This discovery sheds light on the overlooked impact of pharmaceutical pollution on aquatic ecosystems.
When Cocaine Transforms Aquatic Ecosystems
An improbable yet alarming discovery is upending our understanding of emerging pollutants. Swedish researchers have shown that exposure to cocaine and its metabolites radically alters the behavior of juvenile Atlantic salmon. Their study, published in Current Biology on April 20, 2026, reveals the unforeseen extent of pharmaceutical contamination in our aquatic environments.
As part of this study led by Jack Brand, Daniel Palm, Daniel Cerveny, and Marcus Michelangeli, from the Swedish University of Agricultural Sciences, 105 salmon equipped with GPS tags were tracked for two months in Lake Vättern, southern Sweden. The results exceed all expectations: fish exposed to drug residues swam up to twice as far as their uncontaminated peers.
Benzoylecgonine, a metabolite even more harmful than the parent substance
Paradoxically, benzoylecgonine, the primary metabolite of cocaine produced by the human body, proves the most disruptive to aquatic life. The salmon exposed to this derivative swam nearly 32 km from their release point, compared with about 19 km for the control group. This finding upends environmental assessment protocols: researchers emphasize the importance of assessing not only the presence and effects of cocaine itself but also its metabolites. Otherwise, there is a risk of missing a large portion of the environmental threat facing aquatic wildlife.
Benzoylecgonine is present at higher concentrations in natural environments than the original substance because wastewater treatment plants are not designed to effectively remove these chemically transformed compounds.
Global contamination documented
This cocaine pollution is far from an isolated phenomenon. Traces of this substance have been detected in sharks off Brazil and the Bahamas, in shrimp, mussels, and eels around the world. In July 2024, thirteen sharks tested positive for cocaine off the Brazilian coast, underscoring the geographic breadth of this contamination. According to UNODC data, global cocaine production reached a new record in 2023, peaking at 3,708 tonnes – 34% higher than the previous year. The number of cocaine users worldwide also continued to rise: the agency estimates that 25 million people used the drug in 2023, up from 17 million in 2013. Logically, this uptick in consumption translates into more metabolites being discharged into wastewater, and then into aquatic ecosystems.

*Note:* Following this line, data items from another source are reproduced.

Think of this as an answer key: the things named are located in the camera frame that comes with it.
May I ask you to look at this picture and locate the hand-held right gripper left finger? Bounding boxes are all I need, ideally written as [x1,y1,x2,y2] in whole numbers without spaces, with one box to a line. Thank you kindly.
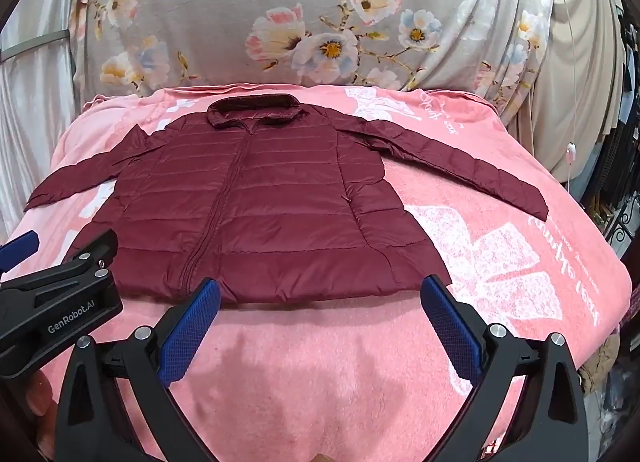
[54,278,223,462]

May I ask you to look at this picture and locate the black ornate metal rack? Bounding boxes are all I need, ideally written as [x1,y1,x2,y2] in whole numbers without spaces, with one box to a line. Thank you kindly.
[604,211,637,254]

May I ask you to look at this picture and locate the person's left hand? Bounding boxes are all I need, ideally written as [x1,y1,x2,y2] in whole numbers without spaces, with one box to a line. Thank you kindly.
[22,369,59,419]

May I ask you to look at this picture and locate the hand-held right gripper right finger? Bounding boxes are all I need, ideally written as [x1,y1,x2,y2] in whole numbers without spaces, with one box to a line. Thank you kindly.
[420,274,590,462]

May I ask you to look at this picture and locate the maroon puffer jacket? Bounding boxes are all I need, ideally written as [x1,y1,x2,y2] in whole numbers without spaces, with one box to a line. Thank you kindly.
[23,95,549,304]

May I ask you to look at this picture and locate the beige draped cloth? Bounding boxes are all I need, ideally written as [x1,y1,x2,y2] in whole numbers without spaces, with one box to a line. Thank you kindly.
[505,0,629,193]

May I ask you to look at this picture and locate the pink printed blanket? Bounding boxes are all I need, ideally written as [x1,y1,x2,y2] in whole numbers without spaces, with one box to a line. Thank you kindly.
[0,82,629,462]

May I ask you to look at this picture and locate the white curtain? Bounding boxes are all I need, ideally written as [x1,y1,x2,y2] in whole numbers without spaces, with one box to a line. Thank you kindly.
[0,0,89,243]

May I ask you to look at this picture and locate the dark hanging clothes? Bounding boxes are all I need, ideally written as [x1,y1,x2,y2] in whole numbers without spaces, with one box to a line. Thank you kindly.
[585,17,640,243]

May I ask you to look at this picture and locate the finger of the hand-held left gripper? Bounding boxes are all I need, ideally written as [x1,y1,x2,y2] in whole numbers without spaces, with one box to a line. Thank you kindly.
[0,229,119,314]
[0,230,40,276]

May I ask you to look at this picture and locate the grey metal bar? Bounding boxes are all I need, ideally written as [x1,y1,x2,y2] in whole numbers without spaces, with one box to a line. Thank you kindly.
[0,31,72,64]

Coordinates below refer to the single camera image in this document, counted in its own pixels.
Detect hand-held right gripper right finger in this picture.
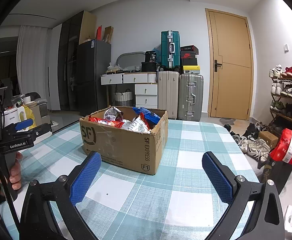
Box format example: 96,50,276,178
201,151,285,240

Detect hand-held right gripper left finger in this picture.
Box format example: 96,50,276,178
19,152,102,240

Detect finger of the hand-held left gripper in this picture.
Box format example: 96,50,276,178
33,123,53,142
14,118,34,132

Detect brown cardboard box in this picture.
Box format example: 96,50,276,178
79,106,169,175

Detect red pink cookie packet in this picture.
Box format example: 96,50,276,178
98,120,125,128

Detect purple candy bag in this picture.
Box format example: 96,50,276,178
103,106,124,122

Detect white snack bag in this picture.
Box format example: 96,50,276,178
122,116,153,133

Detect blue cookie packet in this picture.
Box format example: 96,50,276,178
132,107,161,125

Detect person's left hand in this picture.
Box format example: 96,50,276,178
0,152,24,198

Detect yellow plastic bag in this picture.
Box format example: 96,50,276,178
23,105,36,128

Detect white kettle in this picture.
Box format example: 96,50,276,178
2,106,26,132

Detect grey storage box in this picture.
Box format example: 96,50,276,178
31,99,49,119

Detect pile of floor shoes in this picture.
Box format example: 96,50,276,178
222,121,271,162

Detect black paper bag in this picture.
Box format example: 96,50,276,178
257,155,292,194

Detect grey floor cloth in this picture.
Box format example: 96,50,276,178
219,117,236,126

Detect white curtain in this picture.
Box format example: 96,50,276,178
17,25,51,110

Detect small cardboard box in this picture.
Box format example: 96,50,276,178
258,131,279,148

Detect dark wardrobe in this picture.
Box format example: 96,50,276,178
51,10,97,112

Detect grey refrigerator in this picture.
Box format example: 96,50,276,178
76,39,112,117

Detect red shopping bag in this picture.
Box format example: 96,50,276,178
270,128,292,165

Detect wicker basket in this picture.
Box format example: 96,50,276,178
114,89,133,107

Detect silver suitcase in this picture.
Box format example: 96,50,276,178
178,73,204,122

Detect white knotted plastic bag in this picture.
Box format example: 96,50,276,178
106,62,123,74

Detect beige suitcase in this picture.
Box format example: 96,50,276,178
158,70,180,120

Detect wooden door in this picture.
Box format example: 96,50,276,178
205,8,255,120

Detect white drawer desk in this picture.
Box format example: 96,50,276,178
100,72,159,109

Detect oval mirror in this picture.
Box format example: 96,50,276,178
116,51,145,70

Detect yellow shoe box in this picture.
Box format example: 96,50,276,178
182,65,201,75

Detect black storage box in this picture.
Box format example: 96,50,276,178
141,61,158,72

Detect black shoe box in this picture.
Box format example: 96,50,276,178
181,58,198,67
180,45,199,53

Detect black canister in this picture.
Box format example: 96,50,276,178
144,51,158,63

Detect teal suitcase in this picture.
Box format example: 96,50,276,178
160,30,181,71

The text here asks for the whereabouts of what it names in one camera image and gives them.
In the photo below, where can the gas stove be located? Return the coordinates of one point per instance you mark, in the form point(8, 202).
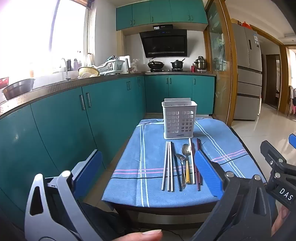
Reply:
point(166, 70)

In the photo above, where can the purple bottle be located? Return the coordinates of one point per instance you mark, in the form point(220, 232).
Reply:
point(75, 64)

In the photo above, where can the person's left hand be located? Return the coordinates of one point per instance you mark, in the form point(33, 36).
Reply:
point(138, 236)

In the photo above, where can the black range hood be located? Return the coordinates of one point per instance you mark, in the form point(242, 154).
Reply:
point(164, 44)

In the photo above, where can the white dish rack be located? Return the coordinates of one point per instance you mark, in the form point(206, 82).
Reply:
point(108, 68)

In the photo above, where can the black chopstick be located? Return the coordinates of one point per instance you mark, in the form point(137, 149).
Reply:
point(177, 171)

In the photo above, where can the wooden glass-door cabinet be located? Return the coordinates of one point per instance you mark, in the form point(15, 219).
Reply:
point(232, 69)

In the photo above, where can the speckled kitchen countertop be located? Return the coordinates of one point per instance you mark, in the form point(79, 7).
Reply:
point(57, 87)

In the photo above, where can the black wok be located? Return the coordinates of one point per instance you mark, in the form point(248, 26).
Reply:
point(155, 64)

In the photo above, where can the yellow bowl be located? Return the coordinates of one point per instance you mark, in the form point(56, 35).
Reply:
point(87, 69)

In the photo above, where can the person's right hand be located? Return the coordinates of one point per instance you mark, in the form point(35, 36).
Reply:
point(283, 220)

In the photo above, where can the red packet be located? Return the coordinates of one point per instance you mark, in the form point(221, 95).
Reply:
point(4, 82)

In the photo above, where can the small steel spoon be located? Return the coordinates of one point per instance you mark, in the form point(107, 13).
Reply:
point(180, 157)

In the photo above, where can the steel stock pot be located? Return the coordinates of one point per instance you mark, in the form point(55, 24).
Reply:
point(200, 63)

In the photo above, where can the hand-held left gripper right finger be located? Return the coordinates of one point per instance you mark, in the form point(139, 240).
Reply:
point(208, 173)

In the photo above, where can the dark wooden door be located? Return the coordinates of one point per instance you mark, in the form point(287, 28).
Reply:
point(272, 81)

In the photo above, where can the dark wooden table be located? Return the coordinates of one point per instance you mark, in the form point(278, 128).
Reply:
point(161, 211)

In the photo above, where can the dark bottle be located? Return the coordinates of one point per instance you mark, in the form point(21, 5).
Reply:
point(69, 65)

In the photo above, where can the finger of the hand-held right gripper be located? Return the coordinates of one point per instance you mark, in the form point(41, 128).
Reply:
point(269, 150)
point(292, 141)

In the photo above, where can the teal base cabinet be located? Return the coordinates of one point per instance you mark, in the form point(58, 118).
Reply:
point(180, 92)
point(57, 127)

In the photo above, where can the clear plastic bag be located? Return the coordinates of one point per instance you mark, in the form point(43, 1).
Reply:
point(135, 66)

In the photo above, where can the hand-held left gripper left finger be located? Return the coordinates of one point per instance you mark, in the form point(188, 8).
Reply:
point(89, 171)

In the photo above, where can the red bottle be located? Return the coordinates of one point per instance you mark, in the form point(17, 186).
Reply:
point(193, 67)

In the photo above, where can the steel basin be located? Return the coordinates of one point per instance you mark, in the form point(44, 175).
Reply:
point(18, 89)

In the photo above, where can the white plastic utensil holder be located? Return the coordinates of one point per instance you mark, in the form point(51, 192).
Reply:
point(178, 135)

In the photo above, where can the white cutting board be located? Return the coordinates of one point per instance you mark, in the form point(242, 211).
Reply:
point(127, 63)

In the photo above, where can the dark red chopstick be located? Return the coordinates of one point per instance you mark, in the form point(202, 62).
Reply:
point(198, 180)

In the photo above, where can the red bag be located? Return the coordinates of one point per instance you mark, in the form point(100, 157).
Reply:
point(245, 24)

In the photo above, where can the black cooking pot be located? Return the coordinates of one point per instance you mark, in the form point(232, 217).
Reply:
point(177, 64)

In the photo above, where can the grey chopstick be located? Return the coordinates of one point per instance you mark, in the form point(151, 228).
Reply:
point(164, 166)

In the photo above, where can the teal wall cabinet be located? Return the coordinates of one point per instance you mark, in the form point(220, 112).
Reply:
point(161, 11)

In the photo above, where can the steel faucet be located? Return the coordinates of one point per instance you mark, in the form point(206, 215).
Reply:
point(66, 69)

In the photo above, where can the kitchen window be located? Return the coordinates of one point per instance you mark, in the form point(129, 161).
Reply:
point(34, 34)

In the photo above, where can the blue striped cloth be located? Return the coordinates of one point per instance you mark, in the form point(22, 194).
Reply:
point(129, 176)

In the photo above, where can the silver refrigerator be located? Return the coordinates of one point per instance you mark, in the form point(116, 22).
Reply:
point(247, 81)

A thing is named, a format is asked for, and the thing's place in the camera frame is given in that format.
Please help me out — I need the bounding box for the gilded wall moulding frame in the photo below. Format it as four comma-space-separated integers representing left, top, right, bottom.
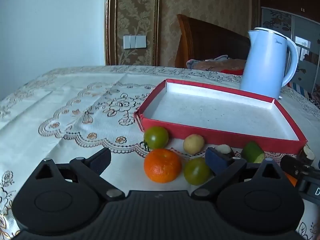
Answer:
104, 0, 160, 67

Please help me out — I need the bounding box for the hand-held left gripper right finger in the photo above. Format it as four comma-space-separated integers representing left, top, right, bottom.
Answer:
191, 147, 285, 201

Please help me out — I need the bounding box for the small orange tangerine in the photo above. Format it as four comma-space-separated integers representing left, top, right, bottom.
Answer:
285, 172, 298, 188

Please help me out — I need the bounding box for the pink grey patterned cloth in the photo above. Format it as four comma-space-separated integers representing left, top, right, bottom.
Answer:
186, 54, 247, 72

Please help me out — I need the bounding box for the white wall switch panel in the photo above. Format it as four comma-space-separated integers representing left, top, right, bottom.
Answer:
123, 35, 147, 49

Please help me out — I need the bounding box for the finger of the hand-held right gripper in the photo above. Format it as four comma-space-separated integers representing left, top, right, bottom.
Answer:
280, 155, 312, 180

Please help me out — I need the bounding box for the green cucumber piece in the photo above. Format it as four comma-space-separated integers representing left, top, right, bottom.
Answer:
240, 141, 266, 164

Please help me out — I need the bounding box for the large orange tangerine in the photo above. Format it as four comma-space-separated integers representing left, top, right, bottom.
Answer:
144, 148, 182, 183

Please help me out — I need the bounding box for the wardrobe with patterned sliding doors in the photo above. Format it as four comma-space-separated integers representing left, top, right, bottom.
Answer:
259, 0, 320, 98

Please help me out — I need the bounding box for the red shallow cardboard box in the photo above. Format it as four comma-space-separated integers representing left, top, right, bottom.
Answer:
134, 79, 308, 155

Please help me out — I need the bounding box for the white electric kettle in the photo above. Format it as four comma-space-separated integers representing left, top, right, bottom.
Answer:
239, 27, 299, 100

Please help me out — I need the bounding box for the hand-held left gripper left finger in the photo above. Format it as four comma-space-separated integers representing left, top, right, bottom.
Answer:
35, 147, 125, 201

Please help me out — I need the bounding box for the small yellow potato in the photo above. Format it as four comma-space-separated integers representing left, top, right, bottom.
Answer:
183, 134, 205, 155

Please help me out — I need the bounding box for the brown wooden headboard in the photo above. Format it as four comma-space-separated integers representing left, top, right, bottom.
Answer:
174, 14, 250, 68

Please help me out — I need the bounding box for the striped colourful blanket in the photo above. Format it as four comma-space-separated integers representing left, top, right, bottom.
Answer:
287, 81, 320, 103

Beyond Salmon: a widespread chemical cocktail
Atlantic salmon already face multiple environmental pressures. Habitat loss due to urbanization and dams, warming waters altering marine currents, overfishing and competition with invasive species, not to mention traditional chemical pollution that threatens their daily survival. The addition of pharmaceutical contamination could permanently jeopardize the species’ prospects for survival.
This study is part of a broader context of pharmaceutical contamination. In 2025, the same team documented similar effects with clobazam, a common anti-anxiety medication. Exposed salmon tended to swim faster during migration, traveling 27 km from the Dal River to the Baltic Sea, likely due to increased risk-taking. “Cocaine and other drug-related contaminants constitute an increasingly troubling environmental issue on a global scale. Many of these substances are excreted after use and pass through wastewater treatment plants that aren’t designed to remove them completely,” laments Jack Brand.
This groundbreaking study confronts us with a disturbing reality: humanity’s addiction to drugs is quietly reshaping aquatic ecosystems. Cocaine and its derivatives join the long list of emerging pollutants redefining natural balances, demanding a complete overhaul of our monitoring and environmental protection strategies. In the face of this widespread contamination, there is an urgent call for innovative wastewater treatment solutions to safeguard aquatic biodiversity and, by extension, the integrity of Earth’s ecosystems.